15 Senate Sponsors of the Healthy Americans Act Outline a “Roadmap” for Building Bipartisan Consensus on Health Reform

Washington, DC — In a letter to President-Elect Barack Obama, the 15 Senate sponsors of the Healthy Americans Act outlined the seven principles they agree should serve as the goal of any reform of the nation’s health care system.  
“As former colleagues in the United States Senate, we would like to congratulate you on your election as the 44th President of the United States and offer our commitment to working with you in a bipartisan fashion to reform our health care system,” wrote the group of seven Democrats, seven Republicans and one Independent. “Over the last two years, we have come together as Democrats and Republicans because we believe that for health reform to succeed it must be bipartisan… we believe [these] principles outline the best way to reform the nation’s health care system and create the best “roadmap” to build bipartisan consensus on reform.”
The principles include:
Ensuring that all Americans have health care coverage;
Making health care coverage both affordable and portable;
Implementing strong private insurance market reforms;
Modernizing federal tax rules for health coverage;
Promoting improved disease prevention and wellness activities, as well as better management of chronic illnesses;
Making health care prices and choices more transparent so that consumers and providers can make the best choices for their health and health care dollars; and
Improving the quality and value of health care services.

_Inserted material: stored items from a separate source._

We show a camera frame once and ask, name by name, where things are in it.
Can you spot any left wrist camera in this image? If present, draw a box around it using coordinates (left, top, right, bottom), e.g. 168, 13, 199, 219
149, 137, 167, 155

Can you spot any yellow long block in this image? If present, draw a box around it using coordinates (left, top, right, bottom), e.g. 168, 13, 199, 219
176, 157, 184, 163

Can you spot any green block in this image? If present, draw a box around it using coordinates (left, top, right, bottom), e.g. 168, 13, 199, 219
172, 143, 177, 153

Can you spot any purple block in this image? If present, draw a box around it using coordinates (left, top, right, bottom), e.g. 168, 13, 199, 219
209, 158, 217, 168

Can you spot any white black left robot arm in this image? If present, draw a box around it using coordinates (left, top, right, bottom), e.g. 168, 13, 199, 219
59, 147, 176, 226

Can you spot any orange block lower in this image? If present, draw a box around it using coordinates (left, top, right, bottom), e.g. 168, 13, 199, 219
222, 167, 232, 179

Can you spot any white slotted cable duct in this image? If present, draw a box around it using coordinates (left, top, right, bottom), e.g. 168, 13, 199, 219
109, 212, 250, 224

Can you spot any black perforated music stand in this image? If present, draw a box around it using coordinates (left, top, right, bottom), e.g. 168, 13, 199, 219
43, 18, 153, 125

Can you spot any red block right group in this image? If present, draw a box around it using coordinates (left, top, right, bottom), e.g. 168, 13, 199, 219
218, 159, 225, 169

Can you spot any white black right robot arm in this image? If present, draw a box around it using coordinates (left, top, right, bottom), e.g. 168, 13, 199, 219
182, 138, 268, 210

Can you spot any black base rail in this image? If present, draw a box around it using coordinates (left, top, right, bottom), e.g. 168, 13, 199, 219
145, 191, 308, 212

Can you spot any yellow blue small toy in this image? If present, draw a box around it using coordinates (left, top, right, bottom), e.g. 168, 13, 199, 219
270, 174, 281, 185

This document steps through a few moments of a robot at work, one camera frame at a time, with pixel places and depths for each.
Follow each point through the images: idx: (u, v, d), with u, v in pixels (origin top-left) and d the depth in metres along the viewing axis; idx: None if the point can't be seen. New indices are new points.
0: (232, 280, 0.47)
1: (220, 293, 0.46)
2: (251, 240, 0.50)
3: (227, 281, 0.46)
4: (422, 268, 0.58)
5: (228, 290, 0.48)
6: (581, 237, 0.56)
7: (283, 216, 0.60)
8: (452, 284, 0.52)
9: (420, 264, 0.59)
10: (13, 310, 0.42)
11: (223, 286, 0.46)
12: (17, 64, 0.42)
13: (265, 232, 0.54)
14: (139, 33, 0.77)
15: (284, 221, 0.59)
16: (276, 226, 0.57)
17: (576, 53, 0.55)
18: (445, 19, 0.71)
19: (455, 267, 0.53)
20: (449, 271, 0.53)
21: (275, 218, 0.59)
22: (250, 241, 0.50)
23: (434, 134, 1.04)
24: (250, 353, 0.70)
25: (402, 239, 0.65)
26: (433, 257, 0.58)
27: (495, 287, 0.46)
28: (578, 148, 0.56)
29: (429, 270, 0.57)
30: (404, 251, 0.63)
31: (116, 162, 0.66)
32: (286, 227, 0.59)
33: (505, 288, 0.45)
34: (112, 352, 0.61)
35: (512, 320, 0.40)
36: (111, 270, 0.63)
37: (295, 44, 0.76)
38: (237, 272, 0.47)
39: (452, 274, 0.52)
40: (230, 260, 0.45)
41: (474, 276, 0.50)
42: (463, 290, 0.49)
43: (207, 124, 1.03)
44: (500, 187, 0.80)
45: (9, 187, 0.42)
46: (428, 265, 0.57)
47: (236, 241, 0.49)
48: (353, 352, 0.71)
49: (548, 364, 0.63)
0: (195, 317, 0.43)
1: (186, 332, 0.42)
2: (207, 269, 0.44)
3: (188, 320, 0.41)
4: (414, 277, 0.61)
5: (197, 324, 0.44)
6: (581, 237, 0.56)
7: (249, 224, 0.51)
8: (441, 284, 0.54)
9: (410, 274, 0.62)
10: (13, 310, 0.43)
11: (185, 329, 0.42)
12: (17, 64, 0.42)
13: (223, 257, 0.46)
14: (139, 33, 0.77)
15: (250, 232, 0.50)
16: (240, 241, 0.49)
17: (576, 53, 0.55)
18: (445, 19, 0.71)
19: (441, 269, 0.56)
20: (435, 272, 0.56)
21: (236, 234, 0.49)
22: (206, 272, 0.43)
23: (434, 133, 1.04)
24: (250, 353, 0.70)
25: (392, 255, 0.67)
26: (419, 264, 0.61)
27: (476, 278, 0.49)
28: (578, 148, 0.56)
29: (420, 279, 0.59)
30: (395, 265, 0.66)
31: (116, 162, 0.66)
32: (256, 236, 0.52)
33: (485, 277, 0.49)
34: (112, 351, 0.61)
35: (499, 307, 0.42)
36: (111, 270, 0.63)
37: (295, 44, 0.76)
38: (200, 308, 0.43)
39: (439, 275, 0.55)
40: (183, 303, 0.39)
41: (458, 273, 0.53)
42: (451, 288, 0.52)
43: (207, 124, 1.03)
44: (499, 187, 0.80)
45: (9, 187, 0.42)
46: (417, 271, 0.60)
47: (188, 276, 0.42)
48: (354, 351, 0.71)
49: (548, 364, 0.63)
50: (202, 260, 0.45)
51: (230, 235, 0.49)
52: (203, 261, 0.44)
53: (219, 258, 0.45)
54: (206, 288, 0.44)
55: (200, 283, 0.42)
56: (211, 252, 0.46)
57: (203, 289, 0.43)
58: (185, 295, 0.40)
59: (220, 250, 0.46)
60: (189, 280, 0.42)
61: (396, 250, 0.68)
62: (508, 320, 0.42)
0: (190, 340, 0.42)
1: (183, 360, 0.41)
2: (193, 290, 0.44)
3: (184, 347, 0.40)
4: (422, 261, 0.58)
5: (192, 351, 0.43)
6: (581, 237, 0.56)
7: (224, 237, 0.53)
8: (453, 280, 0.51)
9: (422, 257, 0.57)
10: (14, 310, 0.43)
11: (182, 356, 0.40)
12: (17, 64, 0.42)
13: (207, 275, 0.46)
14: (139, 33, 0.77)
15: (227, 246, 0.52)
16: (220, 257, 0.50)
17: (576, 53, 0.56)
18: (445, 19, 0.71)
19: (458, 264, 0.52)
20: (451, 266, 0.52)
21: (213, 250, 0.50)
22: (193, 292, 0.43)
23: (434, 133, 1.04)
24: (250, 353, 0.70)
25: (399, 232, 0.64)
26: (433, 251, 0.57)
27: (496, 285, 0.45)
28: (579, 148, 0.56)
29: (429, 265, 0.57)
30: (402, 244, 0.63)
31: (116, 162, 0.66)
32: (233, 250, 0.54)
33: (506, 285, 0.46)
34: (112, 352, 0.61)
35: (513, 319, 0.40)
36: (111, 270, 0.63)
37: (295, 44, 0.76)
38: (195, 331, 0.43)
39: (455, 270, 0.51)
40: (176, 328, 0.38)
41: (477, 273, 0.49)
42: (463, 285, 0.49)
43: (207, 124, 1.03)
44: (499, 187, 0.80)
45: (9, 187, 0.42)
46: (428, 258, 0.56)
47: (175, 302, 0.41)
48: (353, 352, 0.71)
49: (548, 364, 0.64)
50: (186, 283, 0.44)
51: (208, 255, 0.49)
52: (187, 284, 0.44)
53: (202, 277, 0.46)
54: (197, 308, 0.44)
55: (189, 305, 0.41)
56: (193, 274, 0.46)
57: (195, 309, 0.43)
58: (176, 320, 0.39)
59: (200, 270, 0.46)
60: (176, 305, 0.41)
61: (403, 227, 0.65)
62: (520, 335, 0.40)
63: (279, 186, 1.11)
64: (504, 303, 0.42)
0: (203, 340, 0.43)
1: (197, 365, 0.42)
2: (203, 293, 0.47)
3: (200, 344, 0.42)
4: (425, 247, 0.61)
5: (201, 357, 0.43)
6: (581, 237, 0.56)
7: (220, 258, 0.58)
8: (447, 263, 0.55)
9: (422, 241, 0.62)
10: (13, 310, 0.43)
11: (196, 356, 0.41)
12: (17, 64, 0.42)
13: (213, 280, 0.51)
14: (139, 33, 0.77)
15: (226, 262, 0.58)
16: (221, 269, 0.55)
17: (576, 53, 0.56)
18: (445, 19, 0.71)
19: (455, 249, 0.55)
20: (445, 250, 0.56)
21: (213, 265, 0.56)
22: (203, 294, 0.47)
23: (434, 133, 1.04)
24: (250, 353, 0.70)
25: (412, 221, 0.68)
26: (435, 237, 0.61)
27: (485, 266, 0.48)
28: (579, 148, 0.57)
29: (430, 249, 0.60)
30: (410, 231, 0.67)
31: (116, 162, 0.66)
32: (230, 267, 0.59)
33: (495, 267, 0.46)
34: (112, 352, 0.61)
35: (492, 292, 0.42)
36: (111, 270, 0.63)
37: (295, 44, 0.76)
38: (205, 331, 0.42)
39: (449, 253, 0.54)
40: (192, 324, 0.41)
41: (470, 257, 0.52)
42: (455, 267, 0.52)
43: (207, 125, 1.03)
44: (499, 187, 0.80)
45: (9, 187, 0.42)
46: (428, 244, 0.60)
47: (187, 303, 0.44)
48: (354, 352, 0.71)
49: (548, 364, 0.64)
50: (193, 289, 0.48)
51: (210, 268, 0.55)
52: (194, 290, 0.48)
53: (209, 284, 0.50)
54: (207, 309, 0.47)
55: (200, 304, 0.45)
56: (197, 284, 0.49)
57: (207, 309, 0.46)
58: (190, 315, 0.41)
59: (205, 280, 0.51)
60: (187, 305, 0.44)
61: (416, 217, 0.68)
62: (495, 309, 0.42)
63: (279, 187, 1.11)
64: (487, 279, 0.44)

The letter was signed by: U.S. Senators Ron Wyden (D-Ore.), Bob Bennett (R-Utah), Lamar Alexander (R-Tenn.), Maria Cantwell (D-Wash.), Tom Carper (D-Del.), Norm Coleman (R-Minn.), Bob Corker (R-Tenn.), Mike Crapo (R-Idaho), Judd Gregg (R-NH), Daniel Inouye (D-Hawaii), Mary Landrieu (D-La.), Joe Lieberman (ID-Conn.), Bill Nelson (D-Fla.), Arlen Specter (R-Penn.) and Debbie Stabenow (D-Mich.).

Introduced by Wyden and Bennett, the Healthy Americans Act is the first significant piece of bipartisan health reform legislation in the Senate since the days of Harry Truman. In addition to guaranteeing that every American can afford quality, private health insurance, Wyden-Bennett would: give Americans choice in where they get their health care; modernize the employer-employee relationship to make health care portable from job to job (and continue if you lose your job); promote personal responsibility and preventative medicine; and reform the insurance market so that insurers are forced to compete on price, benefits and quality. Recently the Congressional Budget Office concluded that the Healthy Americans Act could accomplish all of this while also generating budget surpluses after the first two years of implementation.